Since centuries, people living in areas with cold winters have been trying to economize the energy required to keep their homes warm. Traditional alpine houses were constructed in a way that the living area was above the barn where animals produced enough heat to warm up the ceiling for several degrees. This required much less additional heating in the first floor as if the house was set on cold soil.

Afterwards, the development enabled efficient wall insulation, central heating system, floor heating, good isolating windows, etc…..Energy loss has therefore been sufficiently reduced and today people can confortably inhabit places with extreme conditions.

Animals and plants do not have such technological advantages. In the course of evolution they had to develop different strategies to survive in ice cold temperatures, meters of snow and harsh winds. In this article I will focus on a reptile which lives in Alps and whose complex morphological and behavioural adaptations are its key for success.

This animal is the Common European adder (Vipera berus), a worldwide venomous species with the largest geographical distribution among all snakes. It can be found from the United Kingdom to the Pacific coast of Asia. They are found as far north as the Arctic Circle and as far south as the Mediterranean Sea [1]. Even though they are ectotherms (cold-blooded = their body temperature depends on the temperature of the surroundings) they inhabit high altitudes up to 2600 m [1]. In the wild they can live 10-15 years. In general, a female gives birth to 12 neonates which need 3 to 4 years to grow up. At adult age they can grow as long as 80 cm. The mass of male adders generally ranges between 50 to 70 grams, while the mass of females ranges from 80 to 100 grams [2].

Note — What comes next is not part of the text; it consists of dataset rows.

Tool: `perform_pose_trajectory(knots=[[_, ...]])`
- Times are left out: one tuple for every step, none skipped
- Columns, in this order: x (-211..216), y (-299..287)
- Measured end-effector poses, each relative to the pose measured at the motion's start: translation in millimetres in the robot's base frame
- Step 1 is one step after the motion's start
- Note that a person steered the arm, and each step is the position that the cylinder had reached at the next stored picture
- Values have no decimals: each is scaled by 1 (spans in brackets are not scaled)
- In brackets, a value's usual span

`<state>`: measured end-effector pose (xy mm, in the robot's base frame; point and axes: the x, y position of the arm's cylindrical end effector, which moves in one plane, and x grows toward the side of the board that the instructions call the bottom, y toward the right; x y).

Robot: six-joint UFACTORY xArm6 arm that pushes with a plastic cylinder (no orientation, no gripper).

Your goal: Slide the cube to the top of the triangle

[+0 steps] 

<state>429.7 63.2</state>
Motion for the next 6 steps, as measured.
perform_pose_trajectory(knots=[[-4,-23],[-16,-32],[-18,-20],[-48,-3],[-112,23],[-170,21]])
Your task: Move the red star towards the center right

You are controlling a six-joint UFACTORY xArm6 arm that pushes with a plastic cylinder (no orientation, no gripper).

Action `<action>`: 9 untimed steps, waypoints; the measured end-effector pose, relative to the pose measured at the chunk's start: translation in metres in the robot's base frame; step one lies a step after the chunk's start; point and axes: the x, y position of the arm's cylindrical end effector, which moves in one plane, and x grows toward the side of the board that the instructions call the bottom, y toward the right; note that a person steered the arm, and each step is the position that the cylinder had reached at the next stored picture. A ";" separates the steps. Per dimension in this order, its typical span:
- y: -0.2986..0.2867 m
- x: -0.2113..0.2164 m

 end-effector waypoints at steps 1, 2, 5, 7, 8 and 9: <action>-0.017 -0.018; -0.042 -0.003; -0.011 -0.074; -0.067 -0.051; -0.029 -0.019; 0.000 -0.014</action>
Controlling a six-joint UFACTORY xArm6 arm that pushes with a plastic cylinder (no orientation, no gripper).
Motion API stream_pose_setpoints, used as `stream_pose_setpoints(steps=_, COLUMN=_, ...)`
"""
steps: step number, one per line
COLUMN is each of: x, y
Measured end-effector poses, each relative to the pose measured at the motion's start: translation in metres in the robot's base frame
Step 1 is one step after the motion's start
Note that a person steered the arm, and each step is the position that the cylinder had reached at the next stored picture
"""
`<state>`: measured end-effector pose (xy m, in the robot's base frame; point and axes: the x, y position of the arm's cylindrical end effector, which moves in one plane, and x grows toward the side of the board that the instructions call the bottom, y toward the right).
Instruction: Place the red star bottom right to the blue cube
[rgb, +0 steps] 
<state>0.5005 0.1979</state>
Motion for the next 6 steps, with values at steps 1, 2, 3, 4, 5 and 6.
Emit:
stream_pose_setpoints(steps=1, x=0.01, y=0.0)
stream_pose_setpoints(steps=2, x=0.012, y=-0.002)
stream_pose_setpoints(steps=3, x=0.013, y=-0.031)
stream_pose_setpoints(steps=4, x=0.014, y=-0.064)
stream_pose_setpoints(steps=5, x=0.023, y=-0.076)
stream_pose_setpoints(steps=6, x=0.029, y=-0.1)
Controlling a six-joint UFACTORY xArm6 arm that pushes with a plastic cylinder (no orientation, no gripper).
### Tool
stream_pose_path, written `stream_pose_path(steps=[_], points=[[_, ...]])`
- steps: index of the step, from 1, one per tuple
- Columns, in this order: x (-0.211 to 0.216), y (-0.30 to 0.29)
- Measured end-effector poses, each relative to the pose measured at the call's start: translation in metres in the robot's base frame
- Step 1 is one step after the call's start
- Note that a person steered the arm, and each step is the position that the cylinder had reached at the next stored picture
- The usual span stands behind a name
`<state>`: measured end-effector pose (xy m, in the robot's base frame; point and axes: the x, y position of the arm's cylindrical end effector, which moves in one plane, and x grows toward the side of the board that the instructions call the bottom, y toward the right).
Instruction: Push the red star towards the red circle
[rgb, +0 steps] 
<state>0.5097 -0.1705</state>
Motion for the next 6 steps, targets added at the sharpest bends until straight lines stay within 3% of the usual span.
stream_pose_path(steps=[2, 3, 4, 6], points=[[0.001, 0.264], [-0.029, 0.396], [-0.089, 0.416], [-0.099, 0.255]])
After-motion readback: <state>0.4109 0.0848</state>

Morphological adaptations:

The temperature regulation of snakes is managed through two different morphological adaptations. The first one is “coloration or melanism”. Individuals at higher altitudes are mostly darker than other adders of the same species living lower. The melanistic adder is completely black while his relative has a typical dark zig-zag pattern on a brighter basis. Black colour absorbs more visible and infrared light which results in faster heating and therefore lower predation costs and faster growth. The second adaptation are keeled scales. Keeled dorsal scales have mid-centered ridges and thus reduce shininess (lower reflectance). They contribute to structural strength and the animal’s overall camouflage. On the contrary, ventral scales are very wide and smooth and serve for locomotor performance (Figure 1).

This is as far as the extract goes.